Detection and Outcome Markers . Metastasis . EMT . Aberrant Glycosylation, Drugs and Treatment . Therapeutic Targets

Ovarian Cancer Research

Ovarian cancer (OC) is the most lethal gynecological malignancy and the 5th leading cause of cancer death in women. OC is typically diagnosed at late stage, when the cancer has spread into the peritoneal cavity and complete surgical removal is difficult. The 5-year overall survival for patients diagnosed at this stage is 30%, in contrast to 90% 5-year survival for patients diagnosed at early stage. The disease recurrence is usually high due to insufficient therapies and risk to metastasis is considerable. Cancer screening and early detection have the potential to greatly decrease the mortality and morbidity from cancer, but currently available early detection markers like CA-125 or HE4 do not seem reliable enough.

The etiology of OC is until today not fully understood despite several decades of intensive research. Recent data suggest that OC arises from transformed epithelial cells in the fallopian tube rather than from the ovarian surface epithelium. At risk are women with germ line mutations in BRCA genes and somatic mutations in BRCA andTP53. Clinical management of patients with OC is by cytoreductive surgery and chemotherapy and rarely radiotherapy; immune therapeutic approaches are currently under clinical evaluation.

Metastasis is apart from therapy resistance a major obstacle and causative for OC-related death in OC treatment. OC preferably metastasizes (disseminates) into the peritoneal cavity and in particular to the omentum. The omentum is a layer of fatty tissue that covers and supports the intestines and organs in the lower abdominal area and that is lined by a monolayer of mesothelial cells. This may occur through different routes (lymphatic spread, hematogenous spread, and passive dissemination via ascites flow) and involves the shedding of tumor cells or clusters from the primary tumor and the colonization and establishment of secondary tumor (metastasis) at distant sites (e.g. omentum) via orchestrated processes including epithelial-to-mesenchymal transition.

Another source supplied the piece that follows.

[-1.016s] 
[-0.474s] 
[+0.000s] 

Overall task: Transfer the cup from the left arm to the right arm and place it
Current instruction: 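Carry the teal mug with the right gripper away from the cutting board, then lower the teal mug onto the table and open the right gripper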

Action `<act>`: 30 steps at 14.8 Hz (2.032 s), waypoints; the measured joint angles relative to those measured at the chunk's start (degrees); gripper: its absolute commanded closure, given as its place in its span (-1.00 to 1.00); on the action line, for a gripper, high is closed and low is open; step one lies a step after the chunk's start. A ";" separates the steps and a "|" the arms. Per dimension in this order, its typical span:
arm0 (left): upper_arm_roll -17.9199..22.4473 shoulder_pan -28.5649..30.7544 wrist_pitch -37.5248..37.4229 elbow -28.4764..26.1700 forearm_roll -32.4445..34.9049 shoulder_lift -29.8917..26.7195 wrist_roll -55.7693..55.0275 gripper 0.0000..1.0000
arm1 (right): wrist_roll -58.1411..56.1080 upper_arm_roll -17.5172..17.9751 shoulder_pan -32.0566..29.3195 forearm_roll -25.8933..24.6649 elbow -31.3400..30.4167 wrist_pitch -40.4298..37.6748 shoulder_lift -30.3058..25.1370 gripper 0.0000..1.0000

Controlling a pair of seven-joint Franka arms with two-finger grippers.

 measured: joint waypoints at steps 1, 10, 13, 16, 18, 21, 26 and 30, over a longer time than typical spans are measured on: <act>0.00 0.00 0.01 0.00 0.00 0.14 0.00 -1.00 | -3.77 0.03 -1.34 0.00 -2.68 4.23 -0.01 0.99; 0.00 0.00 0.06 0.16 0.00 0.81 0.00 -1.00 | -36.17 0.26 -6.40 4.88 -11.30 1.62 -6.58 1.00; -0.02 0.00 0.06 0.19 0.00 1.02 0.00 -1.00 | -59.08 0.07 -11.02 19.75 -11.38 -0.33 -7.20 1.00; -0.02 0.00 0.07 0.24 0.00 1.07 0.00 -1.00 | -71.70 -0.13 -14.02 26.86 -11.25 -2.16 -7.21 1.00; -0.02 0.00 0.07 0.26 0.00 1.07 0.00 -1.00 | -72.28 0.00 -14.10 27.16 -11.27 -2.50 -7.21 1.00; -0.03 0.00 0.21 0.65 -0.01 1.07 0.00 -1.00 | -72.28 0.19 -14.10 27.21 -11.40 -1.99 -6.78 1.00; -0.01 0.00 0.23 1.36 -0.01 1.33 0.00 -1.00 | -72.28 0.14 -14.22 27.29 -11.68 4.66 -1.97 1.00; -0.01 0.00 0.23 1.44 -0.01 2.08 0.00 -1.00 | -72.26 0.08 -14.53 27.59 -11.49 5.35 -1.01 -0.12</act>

The Ovarian Cancer Research (OCR) Group led by Prof. Viola Heinzelmann-Schwarz and her deputy Dr. Francis Jacob combines basic, translational, and clinical approaches to:

  • identify biomarkers and molecular signatures for early detection and prognostic outcome of OC (survival, therapy response, or relapse)
  • dissect the mechanisms of OC metastasis and identify potential routes of therapeutic Intervention
  • search for alternative and novel (precision medicine-driven) diagnostic and therapeutic approaches to the best benefit for OC patients
  • investigate biological roles of (aberrant) protein and lipid glycosylation in OC metastasis and resistance


Selected research projects

Basic and translational

Ovarian cancer – molecular signatures, prognosis, and treatment

We are specifically interested in subgroups of OC patients who live longer (long-term survivors, LTS) or respond much better to a given therapeutic regimen than others. We hypothesize that for instance LTS OC patients share distinct genetic and molecular signatures and have recently shown that in contrast to MELK (Kohler et al., 2016) expression of LATS does not associate with better prognosis (Montavon et al., 2019). We provide further evidence that serous ovarian and serous peritoneal cancer, although they are currently treated as one disease, are indeed distinct diseases with unique molecular signatures, suggesting that these diseases should be treated differently (Jacob et al., under review).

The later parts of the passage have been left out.